━━━━━ AVAILABLE DATA ━━━━━
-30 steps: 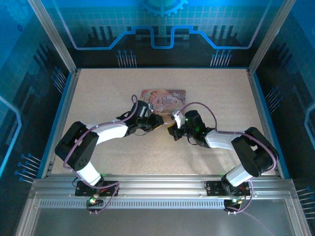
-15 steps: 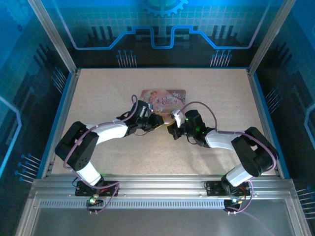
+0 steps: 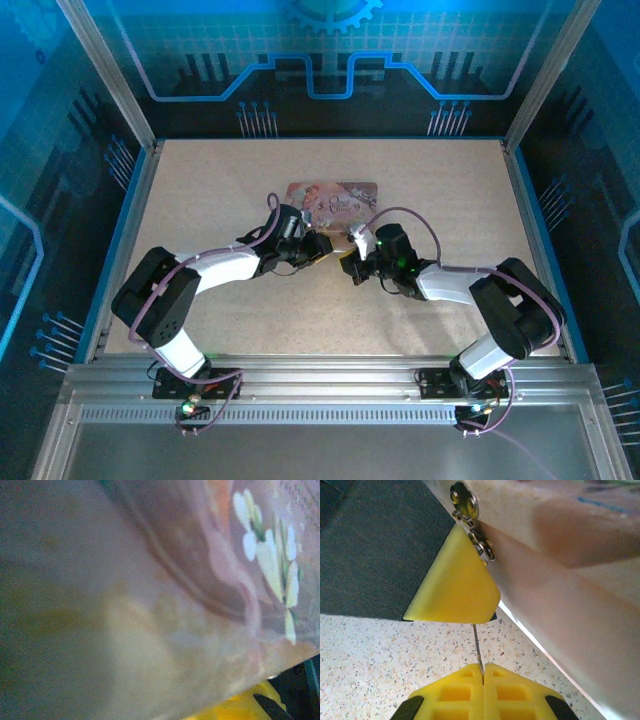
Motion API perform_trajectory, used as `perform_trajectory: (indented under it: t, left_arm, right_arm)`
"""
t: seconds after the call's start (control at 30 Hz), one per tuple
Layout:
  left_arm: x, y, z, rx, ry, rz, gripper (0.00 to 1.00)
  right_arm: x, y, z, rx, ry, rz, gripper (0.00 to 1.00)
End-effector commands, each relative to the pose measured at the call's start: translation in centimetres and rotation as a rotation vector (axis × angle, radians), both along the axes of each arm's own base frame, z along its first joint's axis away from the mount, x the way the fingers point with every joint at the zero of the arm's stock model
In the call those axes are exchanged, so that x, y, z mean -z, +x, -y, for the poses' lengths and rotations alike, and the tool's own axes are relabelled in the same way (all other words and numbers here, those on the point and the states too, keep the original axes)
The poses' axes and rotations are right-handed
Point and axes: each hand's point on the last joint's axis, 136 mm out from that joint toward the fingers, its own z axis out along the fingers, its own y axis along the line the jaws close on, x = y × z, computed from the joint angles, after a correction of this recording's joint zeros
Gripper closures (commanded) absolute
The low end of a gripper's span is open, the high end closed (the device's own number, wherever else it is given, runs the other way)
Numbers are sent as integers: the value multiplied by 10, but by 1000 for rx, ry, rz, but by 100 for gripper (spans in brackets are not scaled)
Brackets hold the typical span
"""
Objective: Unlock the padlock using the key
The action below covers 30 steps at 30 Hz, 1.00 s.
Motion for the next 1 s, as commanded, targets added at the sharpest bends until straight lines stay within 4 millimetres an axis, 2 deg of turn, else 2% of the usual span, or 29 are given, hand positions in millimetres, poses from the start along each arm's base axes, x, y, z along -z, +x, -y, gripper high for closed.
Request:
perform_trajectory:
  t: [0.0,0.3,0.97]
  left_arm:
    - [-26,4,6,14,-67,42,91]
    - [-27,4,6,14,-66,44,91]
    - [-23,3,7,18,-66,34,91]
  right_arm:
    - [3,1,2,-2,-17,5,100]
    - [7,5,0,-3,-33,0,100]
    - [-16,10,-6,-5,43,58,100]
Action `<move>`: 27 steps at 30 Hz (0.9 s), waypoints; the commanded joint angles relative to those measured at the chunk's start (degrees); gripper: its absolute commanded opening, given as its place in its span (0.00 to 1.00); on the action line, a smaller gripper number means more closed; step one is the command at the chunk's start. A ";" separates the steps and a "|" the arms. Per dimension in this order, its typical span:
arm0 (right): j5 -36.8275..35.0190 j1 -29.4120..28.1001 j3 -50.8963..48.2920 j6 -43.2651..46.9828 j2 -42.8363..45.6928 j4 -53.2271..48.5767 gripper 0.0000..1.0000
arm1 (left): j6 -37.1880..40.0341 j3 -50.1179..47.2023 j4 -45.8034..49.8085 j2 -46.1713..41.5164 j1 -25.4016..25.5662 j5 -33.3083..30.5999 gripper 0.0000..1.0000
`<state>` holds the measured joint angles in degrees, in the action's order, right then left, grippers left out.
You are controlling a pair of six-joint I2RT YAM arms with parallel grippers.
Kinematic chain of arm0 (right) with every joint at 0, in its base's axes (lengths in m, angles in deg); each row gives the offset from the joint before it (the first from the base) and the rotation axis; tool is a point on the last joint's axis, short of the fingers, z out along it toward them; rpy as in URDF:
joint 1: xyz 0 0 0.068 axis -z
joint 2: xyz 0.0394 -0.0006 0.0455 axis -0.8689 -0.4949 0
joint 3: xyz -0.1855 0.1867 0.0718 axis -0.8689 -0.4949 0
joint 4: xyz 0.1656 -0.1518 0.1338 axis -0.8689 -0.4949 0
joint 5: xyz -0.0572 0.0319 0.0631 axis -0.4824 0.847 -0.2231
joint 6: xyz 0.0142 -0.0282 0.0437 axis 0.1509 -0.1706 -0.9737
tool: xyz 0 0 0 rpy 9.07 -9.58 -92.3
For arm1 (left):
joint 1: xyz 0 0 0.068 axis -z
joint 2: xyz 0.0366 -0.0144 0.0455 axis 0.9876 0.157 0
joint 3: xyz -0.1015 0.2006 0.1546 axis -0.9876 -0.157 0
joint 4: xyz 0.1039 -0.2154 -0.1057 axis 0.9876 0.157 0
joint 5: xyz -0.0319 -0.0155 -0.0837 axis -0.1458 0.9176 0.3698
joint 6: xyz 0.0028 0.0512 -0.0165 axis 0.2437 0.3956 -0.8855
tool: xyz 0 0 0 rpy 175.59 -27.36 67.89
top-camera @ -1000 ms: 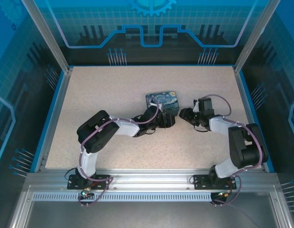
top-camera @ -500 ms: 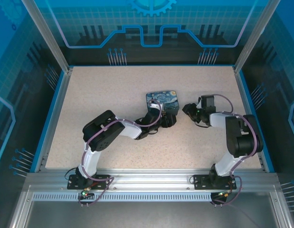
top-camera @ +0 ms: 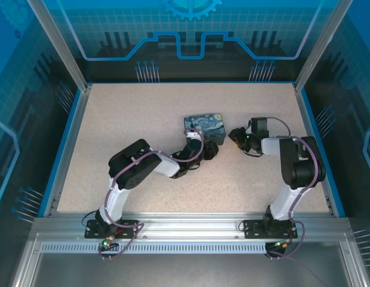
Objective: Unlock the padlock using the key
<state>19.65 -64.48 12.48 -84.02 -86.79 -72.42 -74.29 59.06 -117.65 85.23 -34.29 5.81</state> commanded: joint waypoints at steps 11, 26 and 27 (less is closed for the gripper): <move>0.04 -0.44 -0.35 0.43 1.01 0.93 0.38 | -2.51 -0.33 7.21 3.73 0.54 0.27 0.14; -2.85 -6.06 -7.83 9.48 17.34 -6.16 0.44 | -10.43 1.14 14.07 -1.90 -1.30 11.65 0.00; -3.30 -6.85 -8.35 10.51 17.63 -6.32 0.47 | -11.34 1.66 15.09 -2.14 -1.69 13.21 0.00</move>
<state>18.12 -69.20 5.90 -78.07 -70.15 -75.33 -81.04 59.73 -111.77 83.73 -35.23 11.39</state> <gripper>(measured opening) 0.447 0.126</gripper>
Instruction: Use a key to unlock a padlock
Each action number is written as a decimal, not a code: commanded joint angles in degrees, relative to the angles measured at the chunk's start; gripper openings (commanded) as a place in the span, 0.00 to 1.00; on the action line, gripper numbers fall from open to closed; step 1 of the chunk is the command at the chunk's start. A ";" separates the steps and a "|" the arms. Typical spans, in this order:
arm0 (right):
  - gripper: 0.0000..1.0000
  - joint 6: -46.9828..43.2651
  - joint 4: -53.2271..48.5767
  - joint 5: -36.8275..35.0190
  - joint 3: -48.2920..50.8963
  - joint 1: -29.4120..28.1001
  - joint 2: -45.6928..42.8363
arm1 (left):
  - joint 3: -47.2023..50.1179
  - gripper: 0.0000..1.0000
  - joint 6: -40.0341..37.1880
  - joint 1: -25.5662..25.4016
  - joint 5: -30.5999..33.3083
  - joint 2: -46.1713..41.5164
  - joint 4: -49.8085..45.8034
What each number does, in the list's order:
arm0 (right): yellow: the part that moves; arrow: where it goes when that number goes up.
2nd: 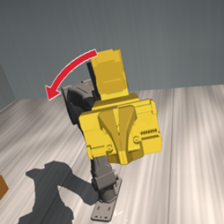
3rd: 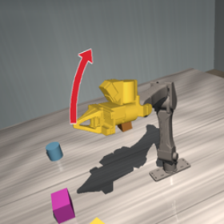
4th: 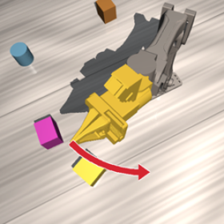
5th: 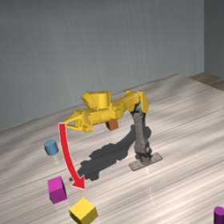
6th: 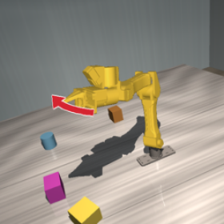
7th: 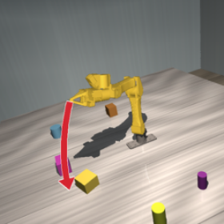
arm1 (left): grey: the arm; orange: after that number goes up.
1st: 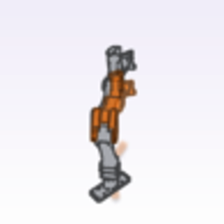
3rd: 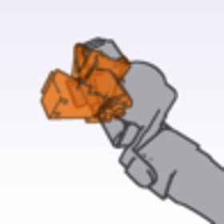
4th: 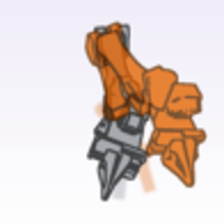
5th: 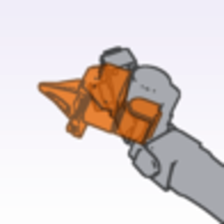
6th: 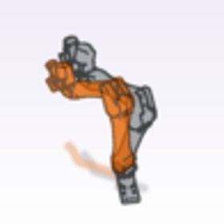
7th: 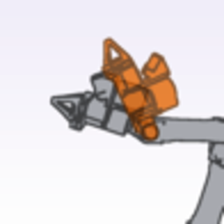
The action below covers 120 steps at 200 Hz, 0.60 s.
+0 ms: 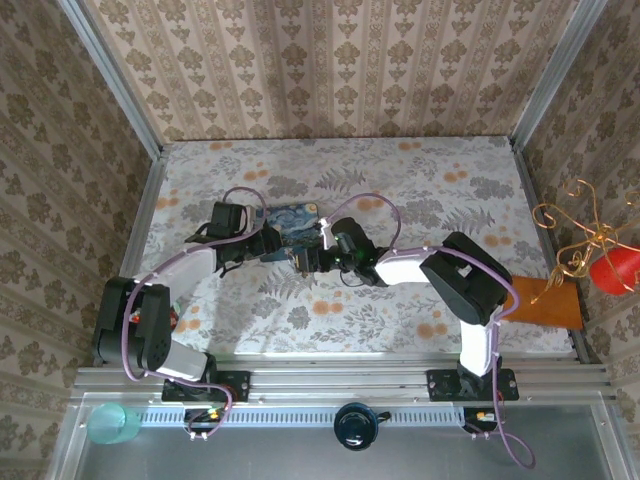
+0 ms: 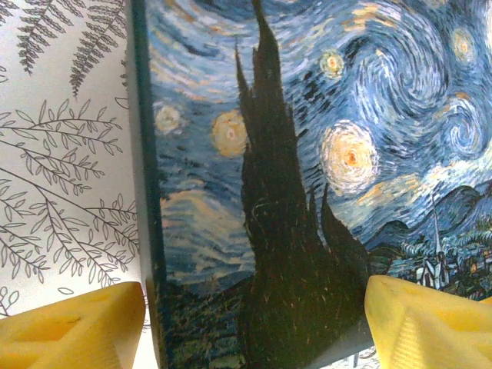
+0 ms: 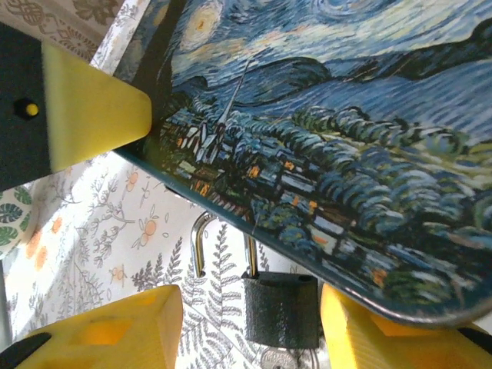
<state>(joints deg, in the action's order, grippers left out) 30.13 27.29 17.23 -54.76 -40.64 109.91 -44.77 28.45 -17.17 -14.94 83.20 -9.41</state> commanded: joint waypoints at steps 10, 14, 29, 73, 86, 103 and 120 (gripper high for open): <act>0.52 -1.82 -4.76 2.10 -3.86 2.36 3.24 | 0.98 0.75 -0.81 -0.41 4.60 -0.40 -2.61; 0.52 -1.95 -5.01 2.41 -4.39 2.53 3.50 | 1.43 0.74 -0.50 -0.41 4.72 -0.49 -2.36; 0.51 -2.76 -6.43 3.13 -6.45 3.39 4.26 | 2.98 0.73 0.77 -0.58 4.62 -0.49 -0.85; 0.54 0.24 -1.18 5.90 -4.01 4.61 3.74 | 4.76 0.71 3.32 -1.57 4.55 -0.03 1.63; 0.63 2.45 2.98 6.66 -1.47 4.07 3.48 | 4.83 0.70 3.63 -1.77 5.16 0.01 1.92; 0.69 3.97 4.90 6.31 0.03 3.18 3.56 | 5.04 0.70 4.13 -1.99 6.41 -0.01 2.42; 0.69 4.41 5.24 5.20 0.95 2.43 3.58 | 5.31 0.69 4.59 -1.99 6.67 0.11 3.05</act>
<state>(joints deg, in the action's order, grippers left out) 32.01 28.93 22.35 -55.22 -36.93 113.54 -41.85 32.18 -18.70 -11.46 82.48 -3.18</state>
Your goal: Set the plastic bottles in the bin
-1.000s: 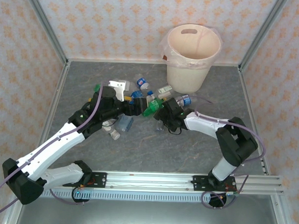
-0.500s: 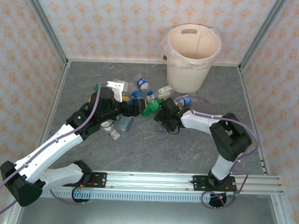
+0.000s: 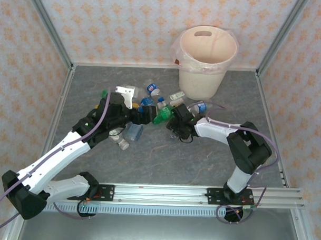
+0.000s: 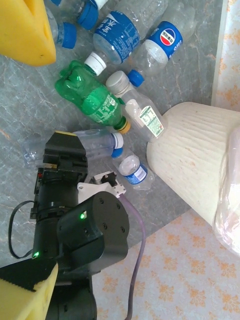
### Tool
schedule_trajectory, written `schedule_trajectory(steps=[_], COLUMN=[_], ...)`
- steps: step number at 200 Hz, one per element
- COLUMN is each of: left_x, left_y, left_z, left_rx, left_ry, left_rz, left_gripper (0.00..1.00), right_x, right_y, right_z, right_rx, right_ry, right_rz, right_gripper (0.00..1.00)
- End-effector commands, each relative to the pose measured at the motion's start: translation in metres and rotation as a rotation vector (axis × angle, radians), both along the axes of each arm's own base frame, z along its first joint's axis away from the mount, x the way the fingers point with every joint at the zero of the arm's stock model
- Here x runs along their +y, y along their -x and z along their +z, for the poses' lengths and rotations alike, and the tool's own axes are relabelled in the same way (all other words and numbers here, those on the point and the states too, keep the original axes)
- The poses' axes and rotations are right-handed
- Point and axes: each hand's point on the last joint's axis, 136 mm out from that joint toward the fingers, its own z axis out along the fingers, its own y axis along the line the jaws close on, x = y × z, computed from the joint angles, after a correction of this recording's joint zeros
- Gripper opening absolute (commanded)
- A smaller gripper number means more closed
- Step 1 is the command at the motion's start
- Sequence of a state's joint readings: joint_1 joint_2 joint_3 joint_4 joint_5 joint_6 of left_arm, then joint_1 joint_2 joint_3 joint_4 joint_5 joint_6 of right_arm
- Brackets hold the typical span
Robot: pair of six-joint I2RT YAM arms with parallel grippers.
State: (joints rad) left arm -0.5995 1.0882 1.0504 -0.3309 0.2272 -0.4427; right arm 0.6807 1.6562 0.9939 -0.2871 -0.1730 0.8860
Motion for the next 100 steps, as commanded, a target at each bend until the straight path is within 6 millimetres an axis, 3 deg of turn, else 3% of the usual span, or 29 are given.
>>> schedule_trajectory(steps=[1,51,100], left_x=[0.001,-0.012,-0.029], left_y=[-0.013,-0.033,-0.054], left_z=[0.019,0.036,0.054], left_rx=[-0.060,-0.105,-0.145], left_ry=[0.001,0.043,0.083], left_rz=[0.016,0.013,-0.017], left_gripper=[0.99,0.99,0.99], right_x=[-0.002,-0.006,-0.020], right_y=[0.000,0.008,-0.002], right_z=[0.033,0.083,0.160], right_rx=[-0.079,-0.192,-0.353], right_ry=[0.036,0.059,0.082], right_rz=[0.021,0.045,0.030], right_gripper=[0.57,0.54,0.54])
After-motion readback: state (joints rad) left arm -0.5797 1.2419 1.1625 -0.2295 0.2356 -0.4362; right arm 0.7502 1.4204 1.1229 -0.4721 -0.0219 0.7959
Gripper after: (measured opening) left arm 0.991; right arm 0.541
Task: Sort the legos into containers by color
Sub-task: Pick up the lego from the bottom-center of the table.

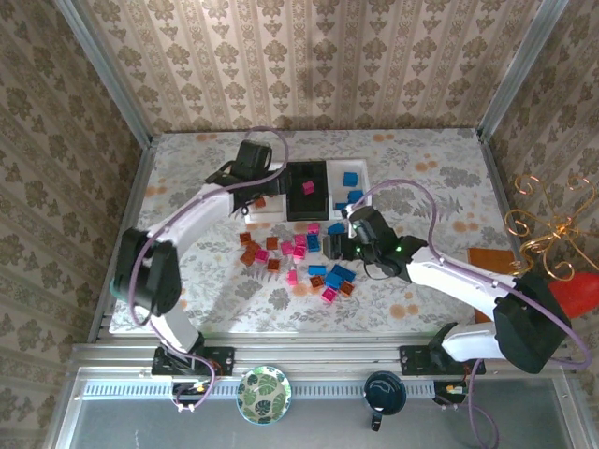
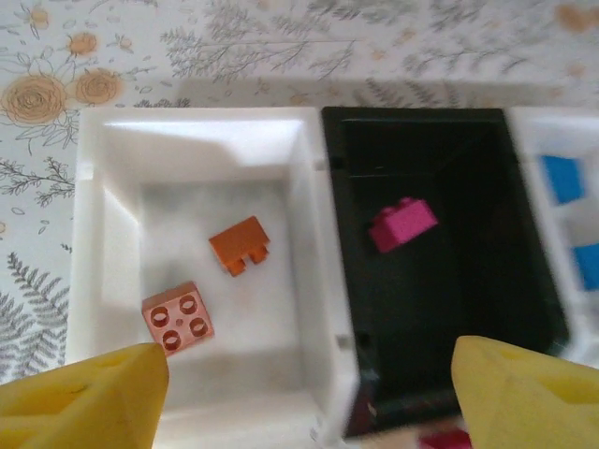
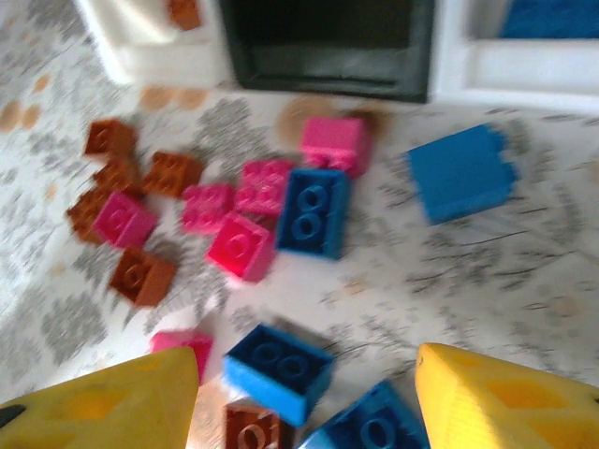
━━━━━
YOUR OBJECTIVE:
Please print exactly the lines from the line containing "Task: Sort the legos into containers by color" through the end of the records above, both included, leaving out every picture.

OUTPUT FOR THIS TASK:
Task: Sort the legos into containers by color
Sub-task: Pick up the lego from the bottom-center of the table.

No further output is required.